Understand how to calculate confidence intervals using different scores and data sets.
When given a percent (e.g., 95%), convert it to the appropriate z-score.
For 95%, the z-score is 1.96.
To calculate the standard error (SE):
Use the formula: SE = sigma / sqrt(n) where sigma = standard deviation and n = sample size.
In one example: SE = 9 / sqrt(42).
The confidence interval (CI) uses:
CI = x̄ ± (z-score × SE)
For example: x̄ = 86, z-score = 1.96, use SE calculated previously.
When population standard deviation (sigma) is unknown:
Use the t-score instead of the z-score.
Degrees of freedom for t-score: n - 1.
Ensure to estimate population mean using the sample standard deviation.
For calculations involving sample data:
Download necessary data sets (e.g., for parts of statistical problems).
Use Excel or other tools to perform calculations.
For categorical data, we estimate proportions (p) instead of means:
Example: Preference between vanilla and chocolate ice cream.
Important to restrict categories to two for accurate calculation.
Formula for sample proportion:
p = x / n where x is the number of successes and n is the total sample size.
Calculate one minus p for proportion of non-successes.

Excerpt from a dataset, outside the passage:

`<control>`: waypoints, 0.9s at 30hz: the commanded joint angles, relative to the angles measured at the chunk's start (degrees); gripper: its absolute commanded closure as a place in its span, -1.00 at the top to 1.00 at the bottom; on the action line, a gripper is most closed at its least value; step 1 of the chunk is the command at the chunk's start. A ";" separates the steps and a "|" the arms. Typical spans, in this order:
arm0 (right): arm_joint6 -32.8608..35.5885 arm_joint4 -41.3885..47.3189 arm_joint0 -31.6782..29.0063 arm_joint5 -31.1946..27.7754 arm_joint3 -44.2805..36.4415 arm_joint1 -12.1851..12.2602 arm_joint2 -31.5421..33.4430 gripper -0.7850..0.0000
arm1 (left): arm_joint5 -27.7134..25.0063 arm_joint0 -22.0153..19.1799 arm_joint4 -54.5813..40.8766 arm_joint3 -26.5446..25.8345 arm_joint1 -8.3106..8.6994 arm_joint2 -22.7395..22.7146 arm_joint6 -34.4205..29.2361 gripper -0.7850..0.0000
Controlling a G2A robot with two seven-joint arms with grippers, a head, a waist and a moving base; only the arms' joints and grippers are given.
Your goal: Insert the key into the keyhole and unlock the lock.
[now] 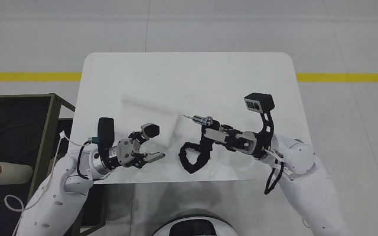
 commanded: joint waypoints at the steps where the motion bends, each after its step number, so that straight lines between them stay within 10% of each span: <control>1: -1.98 -11.68 -0.37 3.51 -5.01 0.30 2.48 -1.00 | -0.18 1.09 0.10 -0.15 -0.06 0.77 0.75 1.00; 15: 3.39 -20.69 15.14 23.35 -9.42 1.40 8.34 -1.00 | -0.18 1.09 0.10 -0.15 -0.06 0.77 0.75 1.00; 27: 2.95 -21.81 19.35 25.37 -9.52 1.31 6.83 -1.00 | -0.18 1.09 0.10 -0.15 -0.06 0.77 0.75 1.00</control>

Calculate standard error for proportion:
SE = sqrt(p(1-p)/n).
For confidence intervals:
Critical z-score for given confidence level (e.g., 95% is 1.96).

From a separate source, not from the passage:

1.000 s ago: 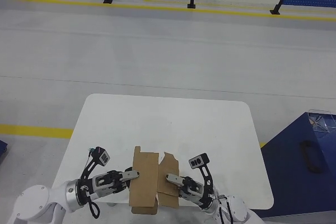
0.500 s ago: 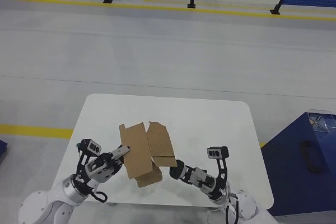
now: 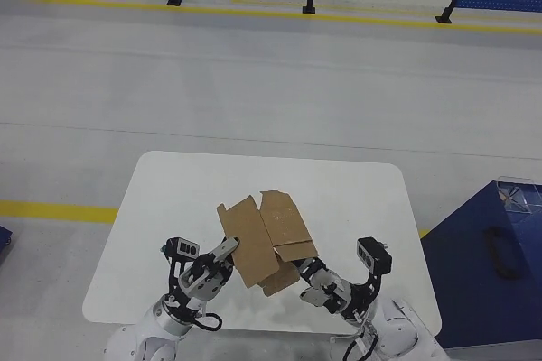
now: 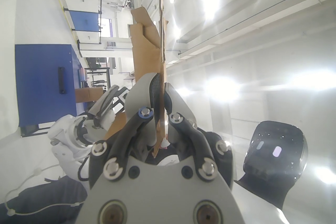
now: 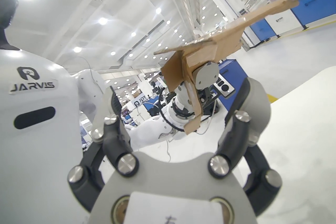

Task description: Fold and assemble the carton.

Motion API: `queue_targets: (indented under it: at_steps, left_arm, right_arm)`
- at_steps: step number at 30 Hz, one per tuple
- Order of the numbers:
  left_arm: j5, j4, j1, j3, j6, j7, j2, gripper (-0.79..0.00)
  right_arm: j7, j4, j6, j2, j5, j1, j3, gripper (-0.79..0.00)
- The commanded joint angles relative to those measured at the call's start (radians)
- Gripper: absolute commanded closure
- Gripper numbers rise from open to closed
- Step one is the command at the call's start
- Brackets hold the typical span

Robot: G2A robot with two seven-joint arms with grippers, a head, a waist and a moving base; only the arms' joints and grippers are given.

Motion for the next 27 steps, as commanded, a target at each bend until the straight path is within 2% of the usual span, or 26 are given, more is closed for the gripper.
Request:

Margin of error (ME) calculated as: ME = z-score × SE.
Confidence limits derived from p ± ME.
Given a sample of 300 where 99 prefer vanilla:
p = 99 / 300 = 0.33.
1 - p = 0.67.
Calculate SE and ME, leading to confidence interval ranging between calculated values (e.g., approximately 27.7% to 38.3%).
Small sample sizes lead to larger margins of error.

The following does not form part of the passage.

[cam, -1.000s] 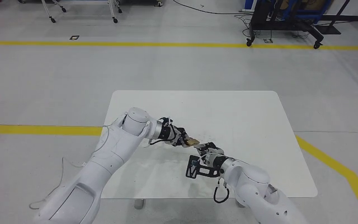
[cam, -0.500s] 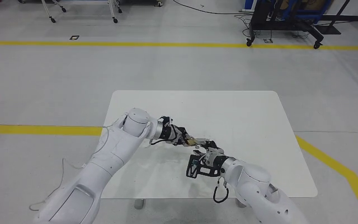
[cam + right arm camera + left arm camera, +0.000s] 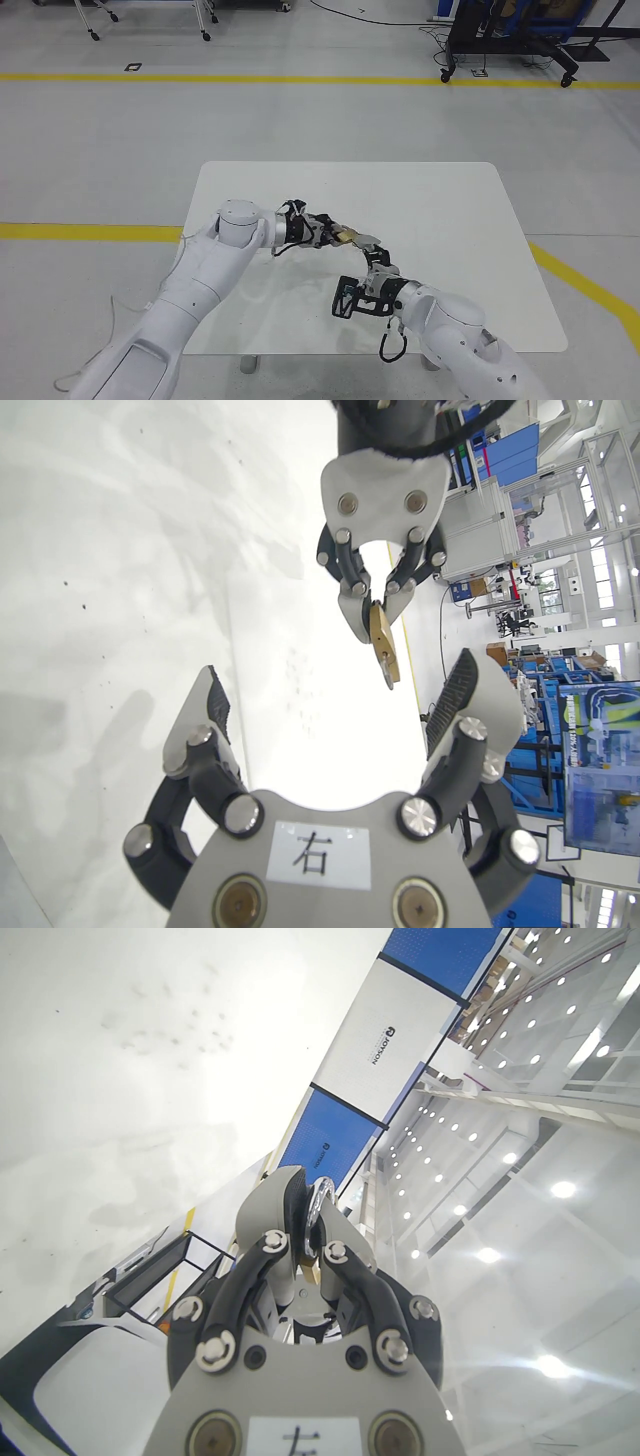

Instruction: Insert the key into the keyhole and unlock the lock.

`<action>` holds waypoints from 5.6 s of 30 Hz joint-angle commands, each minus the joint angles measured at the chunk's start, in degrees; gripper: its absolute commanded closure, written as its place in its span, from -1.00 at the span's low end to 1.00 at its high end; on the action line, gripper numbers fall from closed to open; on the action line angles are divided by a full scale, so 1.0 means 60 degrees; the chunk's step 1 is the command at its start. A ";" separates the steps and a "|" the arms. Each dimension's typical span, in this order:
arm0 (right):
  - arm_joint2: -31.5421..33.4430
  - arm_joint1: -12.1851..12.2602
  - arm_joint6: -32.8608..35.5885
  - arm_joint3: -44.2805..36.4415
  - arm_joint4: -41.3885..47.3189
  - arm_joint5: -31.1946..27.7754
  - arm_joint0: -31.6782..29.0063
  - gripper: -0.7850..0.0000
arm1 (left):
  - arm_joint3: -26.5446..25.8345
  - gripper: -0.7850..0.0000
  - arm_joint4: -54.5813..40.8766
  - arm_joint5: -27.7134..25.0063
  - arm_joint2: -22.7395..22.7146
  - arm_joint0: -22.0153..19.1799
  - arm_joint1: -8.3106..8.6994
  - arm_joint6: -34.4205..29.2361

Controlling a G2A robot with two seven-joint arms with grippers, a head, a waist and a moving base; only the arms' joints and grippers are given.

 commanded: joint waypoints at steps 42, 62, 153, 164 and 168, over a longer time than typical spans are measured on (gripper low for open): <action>0.0760 0.0078 -0.2798 0.4146 0.7751 -0.3356 0.2169 1.00 | -0.0783 1.00 0.0683 -0.3326 -0.0746 0.0728 0.0072 0.0280; 0.0897 0.0134 -0.3600 0.4229 0.7770 -0.4266 0.2288 -1.00 | -0.2017 1.00 0.1481 -0.2894 -0.1046 0.1265 0.0156 0.2310; -0.0127 -0.0512 -0.1159 0.2793 0.2218 0.2443 0.1424 0.16 | -0.2702 1.00 0.2718 -0.1824 -0.1004 0.1656 -0.0131 0.3701; -0.0189 -0.0561 -0.1031 0.2680 0.1992 0.2572 0.1335 0.39 | -0.2774 1.00 0.2870 -0.1757 -0.1030 0.1666 -0.0135 0.3635; -0.0183 -0.0586 -0.1044 0.2686 0.2078 0.2602 0.1338 1.00 | -0.2814 1.00 0.2924 -0.1794 -0.1072 0.1701 -0.0128 0.3634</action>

Suggestion: To decrease margin of error, increase the sample size.
Remind to keep rounding to a minimum until the final answer in calculations to avoid errors.
Confidence intervals indicate a range of where the population parameter is likely to lie (e.g., 95% confident that actual proportion of preference is within calculated range).
It is crucial not to overestimate certainty and always clarify confidence levels used in reporting findings.